[PROBLEM DETAILS] Report each line of the entries below that includes "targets".
DATASET RECORDS below:
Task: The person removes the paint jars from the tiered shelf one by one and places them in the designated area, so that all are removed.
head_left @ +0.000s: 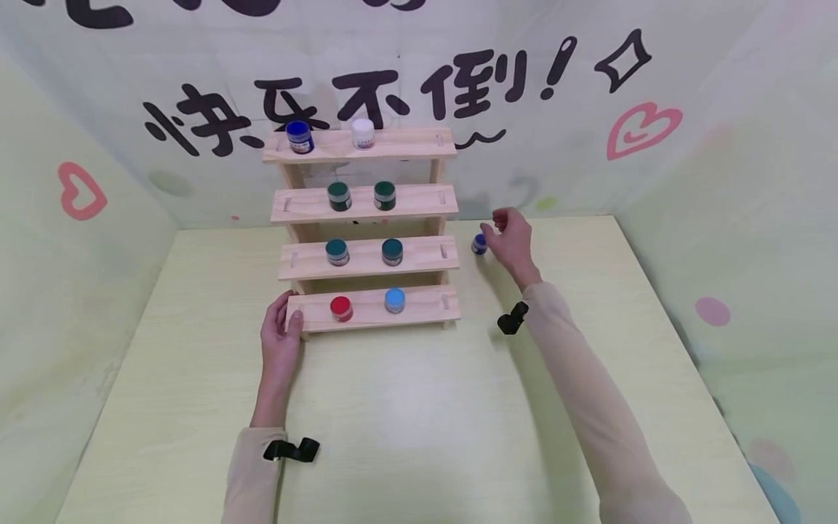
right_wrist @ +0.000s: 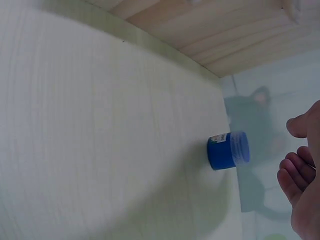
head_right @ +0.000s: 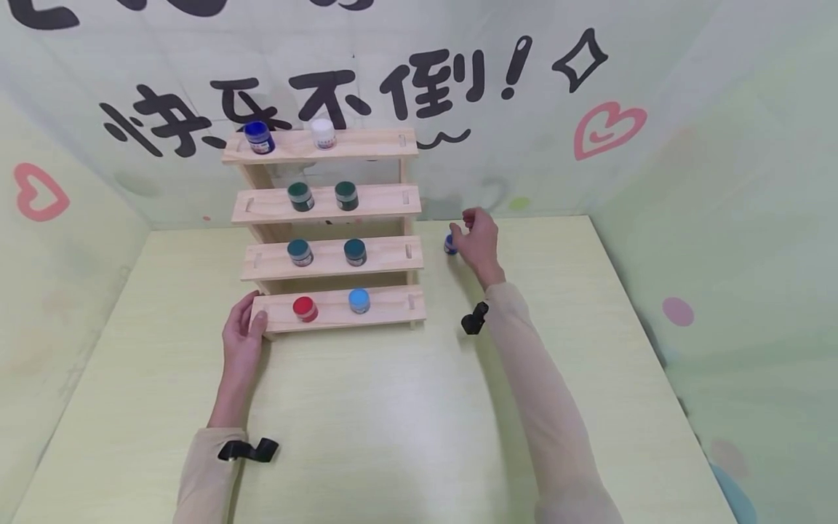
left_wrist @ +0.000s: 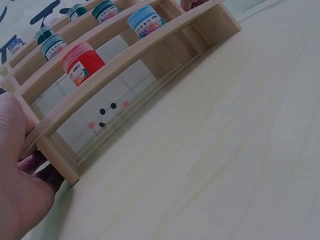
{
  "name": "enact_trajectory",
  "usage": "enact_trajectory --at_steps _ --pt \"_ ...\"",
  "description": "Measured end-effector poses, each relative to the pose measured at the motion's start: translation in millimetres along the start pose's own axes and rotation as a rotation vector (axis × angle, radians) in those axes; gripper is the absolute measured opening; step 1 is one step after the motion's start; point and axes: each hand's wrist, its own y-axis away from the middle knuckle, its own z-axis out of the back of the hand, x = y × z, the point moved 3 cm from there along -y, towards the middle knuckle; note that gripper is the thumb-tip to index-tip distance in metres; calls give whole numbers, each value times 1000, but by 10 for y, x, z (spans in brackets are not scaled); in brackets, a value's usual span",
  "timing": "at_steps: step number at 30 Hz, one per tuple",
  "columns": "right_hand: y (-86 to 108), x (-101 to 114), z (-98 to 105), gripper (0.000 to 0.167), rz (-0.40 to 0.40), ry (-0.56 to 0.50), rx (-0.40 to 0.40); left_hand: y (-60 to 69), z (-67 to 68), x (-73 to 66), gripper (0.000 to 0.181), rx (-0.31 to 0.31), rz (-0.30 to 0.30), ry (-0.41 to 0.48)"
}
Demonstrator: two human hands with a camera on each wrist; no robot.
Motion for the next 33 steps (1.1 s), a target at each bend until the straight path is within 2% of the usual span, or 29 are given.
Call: enact_trajectory --at_steps 10,18,25,33 --pt "-168 344 308 38 78 -59 -63 9 -19 3 48 -11 17 24" --pt "-299 562 465 37 110 -6 -92 13 -24 -10 48 -14 12 38" --pt "-380 798 528 36 160 1 -100 23 -31 -3 48 -15 12 63" --pt "-451 1096 492 34 200 -4 -106 19 -29 0 48 -19 17 65"
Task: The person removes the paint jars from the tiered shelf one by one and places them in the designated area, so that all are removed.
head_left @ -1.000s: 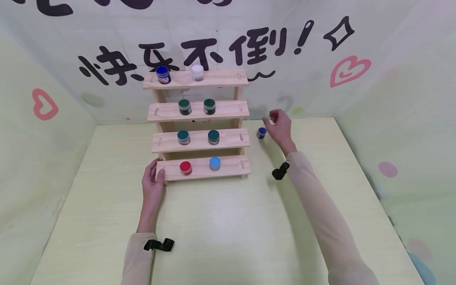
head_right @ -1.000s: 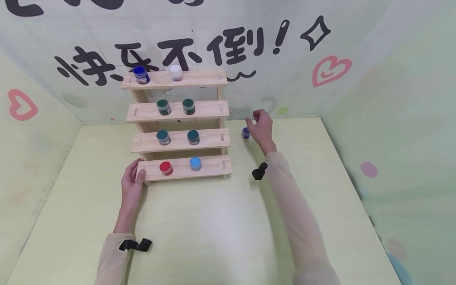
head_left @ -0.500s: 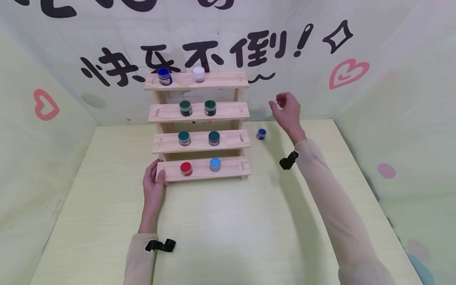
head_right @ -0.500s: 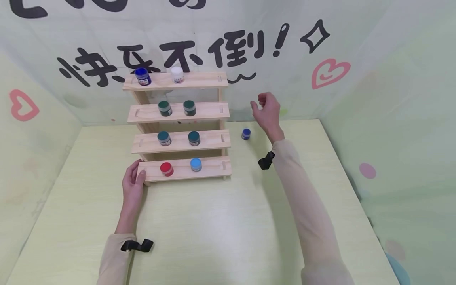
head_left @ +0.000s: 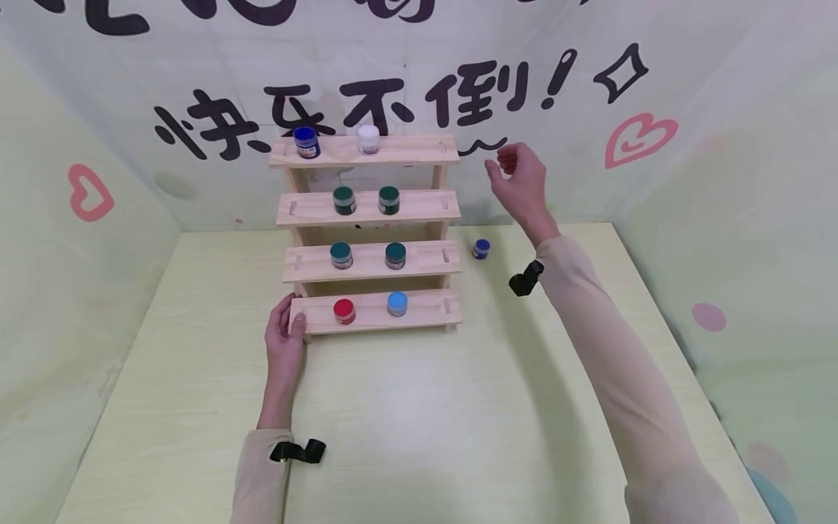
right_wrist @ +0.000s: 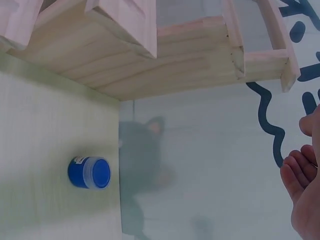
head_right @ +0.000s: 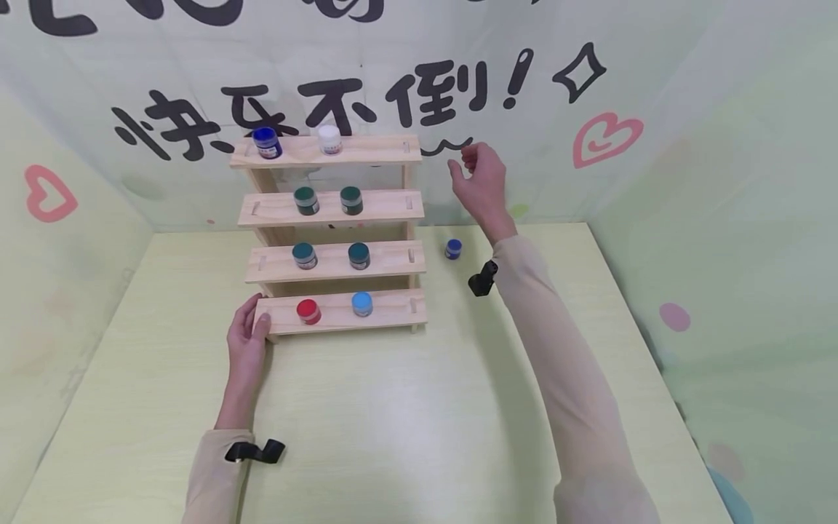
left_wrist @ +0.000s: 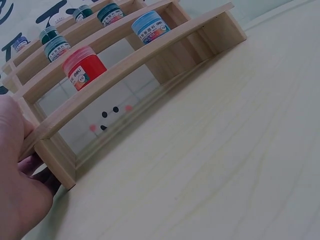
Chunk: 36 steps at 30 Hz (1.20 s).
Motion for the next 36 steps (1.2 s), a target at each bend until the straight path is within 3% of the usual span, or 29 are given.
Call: enact_trajectory --at_steps 19,23,30,36 --pt "-219 507 -161 33 10 -123 -10 -15 -19 8 48 -1 0 2" --pt "-228 602 -234 32 10 -167 2 -15 -29 24 49 4 12 -7" --pt "-224 740 -373 34 -67 -227 30 -24 -31 44 48 1 0 19" --pt "-227 870 -464 34 -35 -235 46 -10 -10 45 49 -11 0 8"
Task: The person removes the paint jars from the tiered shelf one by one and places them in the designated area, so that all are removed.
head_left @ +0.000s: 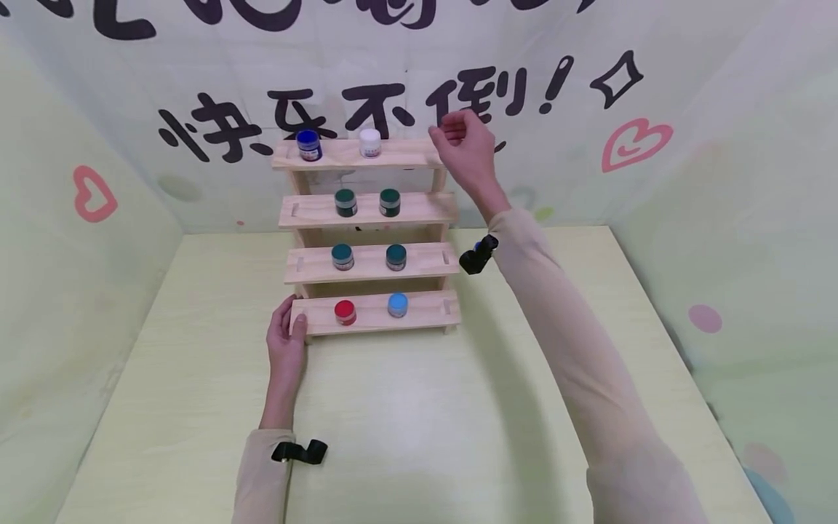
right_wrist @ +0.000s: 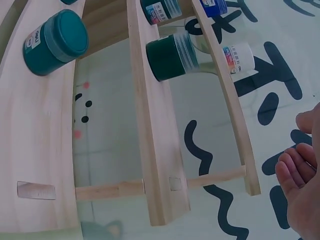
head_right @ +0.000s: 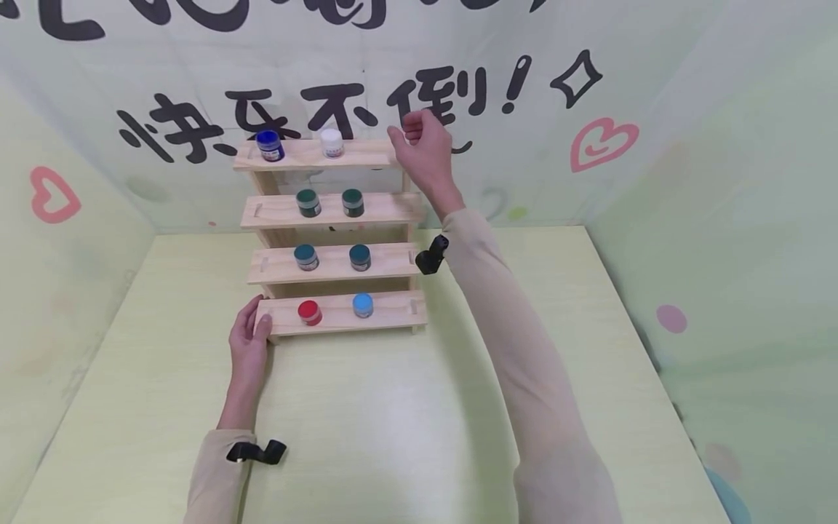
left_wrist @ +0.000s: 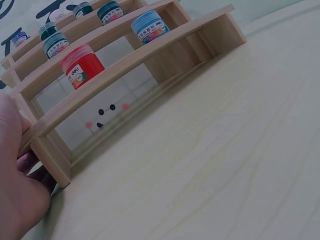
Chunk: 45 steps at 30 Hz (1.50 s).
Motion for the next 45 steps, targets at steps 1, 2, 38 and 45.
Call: enact_trajectory --at_steps 1,2,38,45 --pt "-4 14 -22 34 2 3 4 2 5 -1 49 -1 -3 1" --pt "-7 30 -42 34 4 4 7 1 11 -1 48 -3 -8 2" --pt "-2 289 -792 43 -26 91 257 -3 -12 -8 48 -6 46 -26" --pt "-3 293 -856 38 -8 109 269 0 8 -33 48 8 25 -37"
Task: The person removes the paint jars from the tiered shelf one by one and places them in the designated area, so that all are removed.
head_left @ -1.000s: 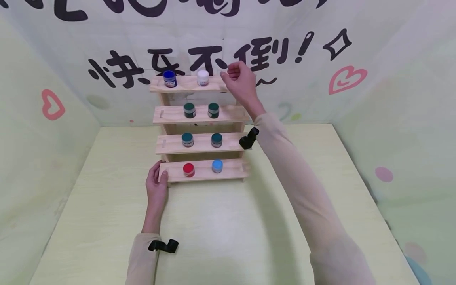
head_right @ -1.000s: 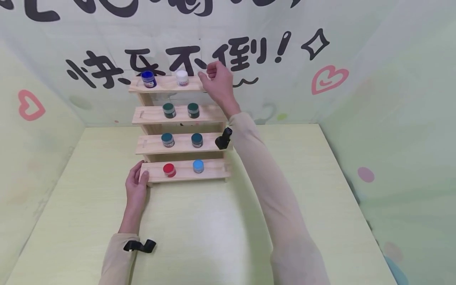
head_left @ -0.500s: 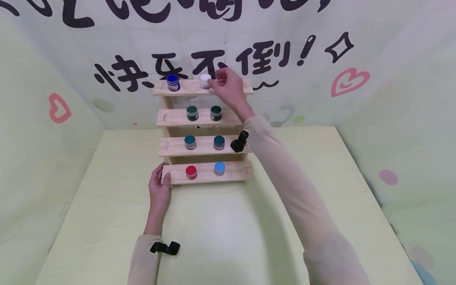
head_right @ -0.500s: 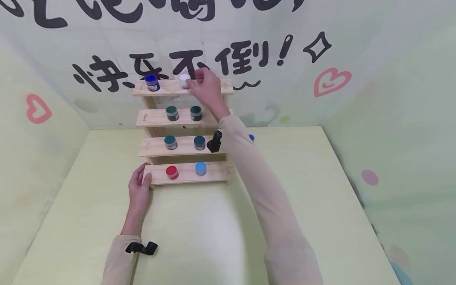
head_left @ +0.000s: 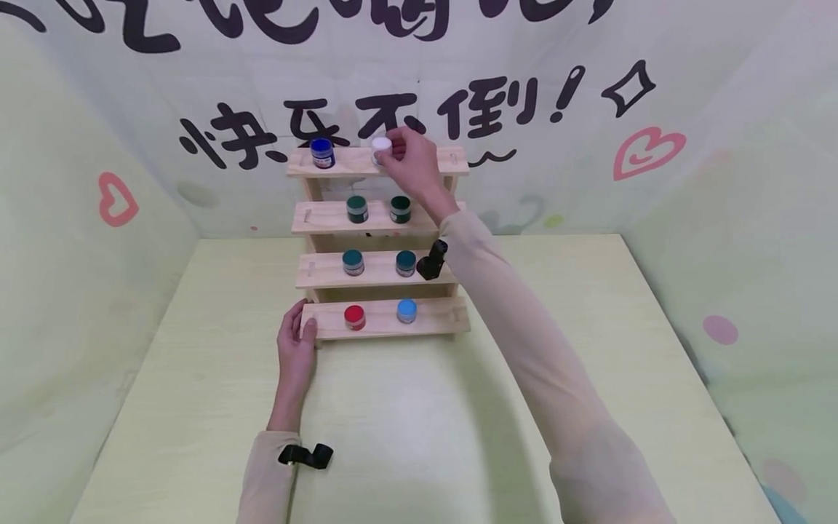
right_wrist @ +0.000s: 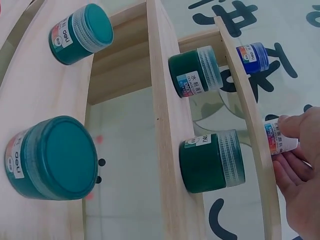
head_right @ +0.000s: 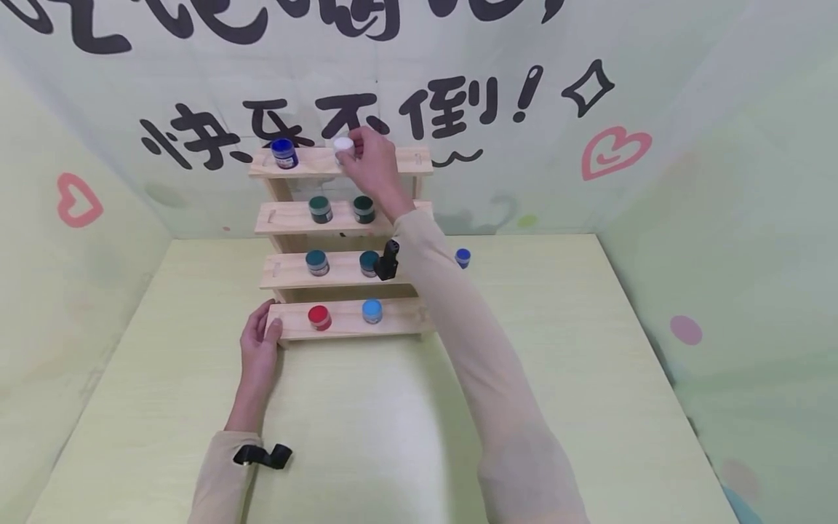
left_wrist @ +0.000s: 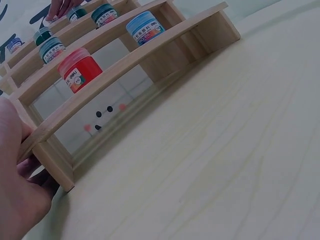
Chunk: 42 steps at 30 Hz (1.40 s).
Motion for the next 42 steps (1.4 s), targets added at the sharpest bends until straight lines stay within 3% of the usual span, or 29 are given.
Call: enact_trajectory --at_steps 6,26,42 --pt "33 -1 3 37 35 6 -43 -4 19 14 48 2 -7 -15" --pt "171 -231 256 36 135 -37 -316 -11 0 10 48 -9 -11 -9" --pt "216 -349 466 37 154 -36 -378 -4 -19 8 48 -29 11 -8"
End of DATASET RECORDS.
[RESULT OF THE TASK]
Motion for the next 45 steps, targets at steps 1, 2, 38 and 45.
Motion for the next 42 steps (1.4 s), targets added at the sharpest bends until straight lines stay within 3% of the usual span, or 29 are given.

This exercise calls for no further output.